● Assignment: After finding the line that holds "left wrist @" below, set down that line and the rest through the final one exactly, leaving the pictures out.

● Excerpted data:
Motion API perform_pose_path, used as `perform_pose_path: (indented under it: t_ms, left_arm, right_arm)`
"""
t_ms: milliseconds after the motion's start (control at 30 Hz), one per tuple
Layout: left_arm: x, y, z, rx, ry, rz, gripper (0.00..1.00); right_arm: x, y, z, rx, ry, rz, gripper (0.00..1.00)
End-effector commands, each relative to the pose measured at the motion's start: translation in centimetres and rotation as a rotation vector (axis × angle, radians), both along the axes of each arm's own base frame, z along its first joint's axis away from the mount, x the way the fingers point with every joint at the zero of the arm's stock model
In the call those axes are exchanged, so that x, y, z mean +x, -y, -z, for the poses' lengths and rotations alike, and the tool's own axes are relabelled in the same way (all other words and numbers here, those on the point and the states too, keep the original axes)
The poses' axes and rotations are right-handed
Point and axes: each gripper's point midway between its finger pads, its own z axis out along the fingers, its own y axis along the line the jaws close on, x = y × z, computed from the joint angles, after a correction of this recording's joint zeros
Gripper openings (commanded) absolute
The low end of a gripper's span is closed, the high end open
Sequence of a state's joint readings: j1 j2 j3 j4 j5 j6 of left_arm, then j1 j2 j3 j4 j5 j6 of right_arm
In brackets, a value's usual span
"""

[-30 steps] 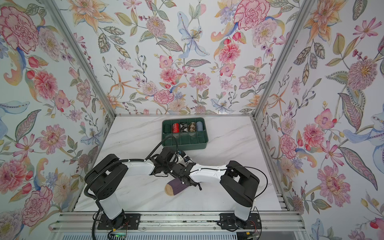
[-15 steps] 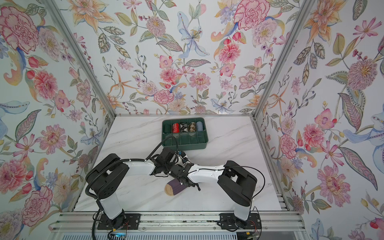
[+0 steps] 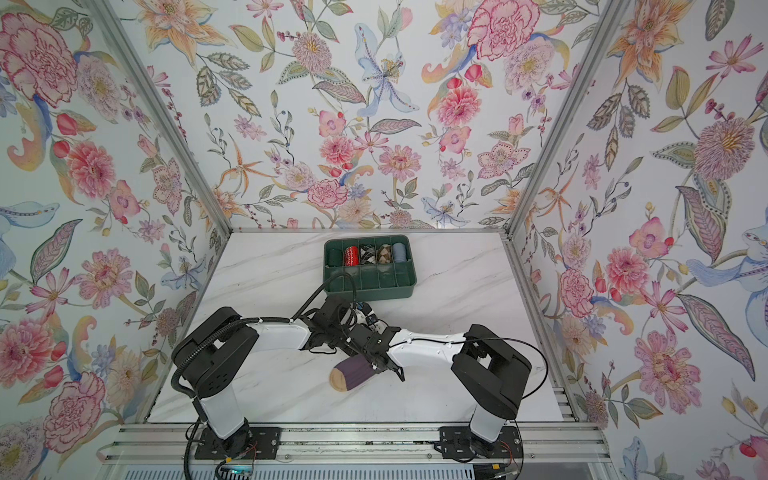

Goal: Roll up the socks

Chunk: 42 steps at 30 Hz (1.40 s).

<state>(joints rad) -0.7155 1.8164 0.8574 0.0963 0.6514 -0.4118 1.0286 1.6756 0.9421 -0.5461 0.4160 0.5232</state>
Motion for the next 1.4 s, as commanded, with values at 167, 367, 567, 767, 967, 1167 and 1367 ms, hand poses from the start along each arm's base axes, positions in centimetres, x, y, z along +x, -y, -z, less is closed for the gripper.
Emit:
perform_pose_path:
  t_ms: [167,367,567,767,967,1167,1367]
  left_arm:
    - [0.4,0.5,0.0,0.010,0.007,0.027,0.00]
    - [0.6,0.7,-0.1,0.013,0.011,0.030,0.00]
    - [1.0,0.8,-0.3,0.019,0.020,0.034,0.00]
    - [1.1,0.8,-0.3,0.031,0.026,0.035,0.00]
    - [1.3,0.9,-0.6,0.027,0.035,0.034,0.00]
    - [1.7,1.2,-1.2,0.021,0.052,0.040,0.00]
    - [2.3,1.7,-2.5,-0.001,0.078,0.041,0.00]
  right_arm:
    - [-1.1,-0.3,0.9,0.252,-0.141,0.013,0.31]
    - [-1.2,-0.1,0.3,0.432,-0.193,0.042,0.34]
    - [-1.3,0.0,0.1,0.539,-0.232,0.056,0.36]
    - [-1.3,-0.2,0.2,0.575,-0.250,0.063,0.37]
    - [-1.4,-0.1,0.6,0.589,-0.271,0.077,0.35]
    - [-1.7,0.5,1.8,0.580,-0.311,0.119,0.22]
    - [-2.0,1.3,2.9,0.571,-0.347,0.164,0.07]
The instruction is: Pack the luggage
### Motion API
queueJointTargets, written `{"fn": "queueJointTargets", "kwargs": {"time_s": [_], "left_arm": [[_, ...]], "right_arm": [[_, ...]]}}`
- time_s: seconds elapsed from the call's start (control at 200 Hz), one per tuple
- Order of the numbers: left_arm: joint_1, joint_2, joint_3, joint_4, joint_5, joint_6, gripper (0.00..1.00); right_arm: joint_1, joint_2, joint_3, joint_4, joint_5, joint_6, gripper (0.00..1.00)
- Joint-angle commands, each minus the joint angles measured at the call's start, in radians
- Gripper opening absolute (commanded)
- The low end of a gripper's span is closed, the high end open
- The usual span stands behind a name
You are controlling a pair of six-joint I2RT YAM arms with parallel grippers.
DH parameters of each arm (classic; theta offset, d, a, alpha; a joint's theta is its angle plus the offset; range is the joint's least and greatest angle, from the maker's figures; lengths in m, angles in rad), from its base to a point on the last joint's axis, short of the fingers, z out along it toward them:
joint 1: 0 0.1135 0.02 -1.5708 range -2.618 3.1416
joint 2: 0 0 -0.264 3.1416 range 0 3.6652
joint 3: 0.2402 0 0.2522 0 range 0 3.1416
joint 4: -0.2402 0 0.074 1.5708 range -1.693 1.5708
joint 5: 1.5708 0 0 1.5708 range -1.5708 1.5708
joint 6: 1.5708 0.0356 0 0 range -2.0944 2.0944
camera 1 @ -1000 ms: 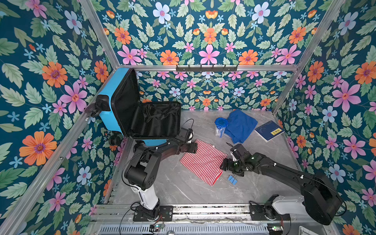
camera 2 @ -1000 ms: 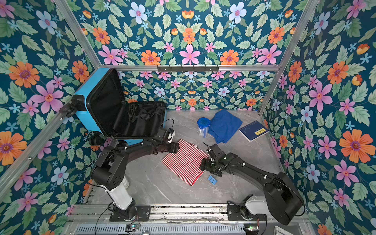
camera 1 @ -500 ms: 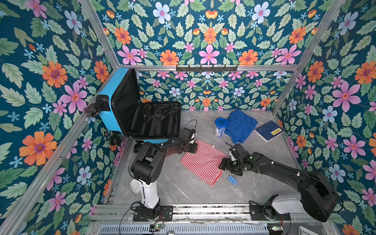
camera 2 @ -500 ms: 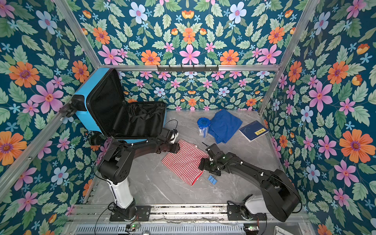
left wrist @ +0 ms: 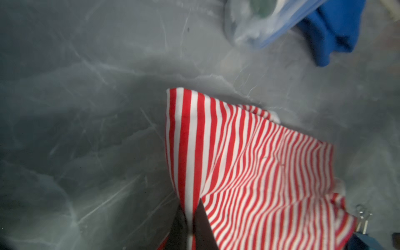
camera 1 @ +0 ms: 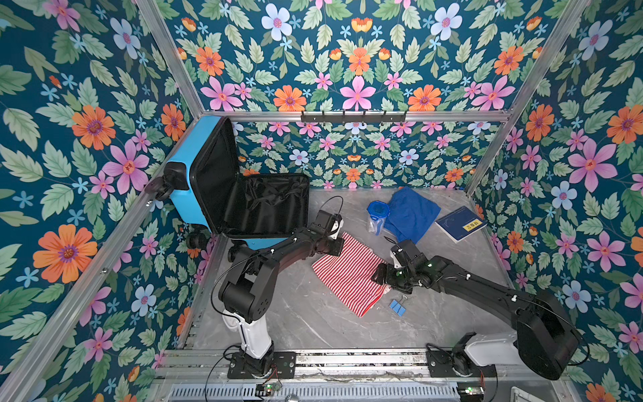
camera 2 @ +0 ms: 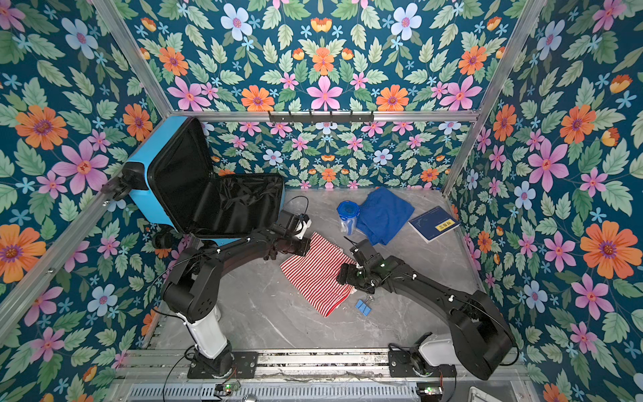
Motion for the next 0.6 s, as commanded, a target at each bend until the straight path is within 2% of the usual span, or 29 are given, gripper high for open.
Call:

● Reply:
left wrist @ +0 ms: 
camera 1 @ +0 ms: 
camera 2 @ +0 ms: 
Motion for the next 0.6 s, as commanded, a target at each bend until the straight path is within 2% of the usual span, or 29 are given, gripper high for open.
Call:

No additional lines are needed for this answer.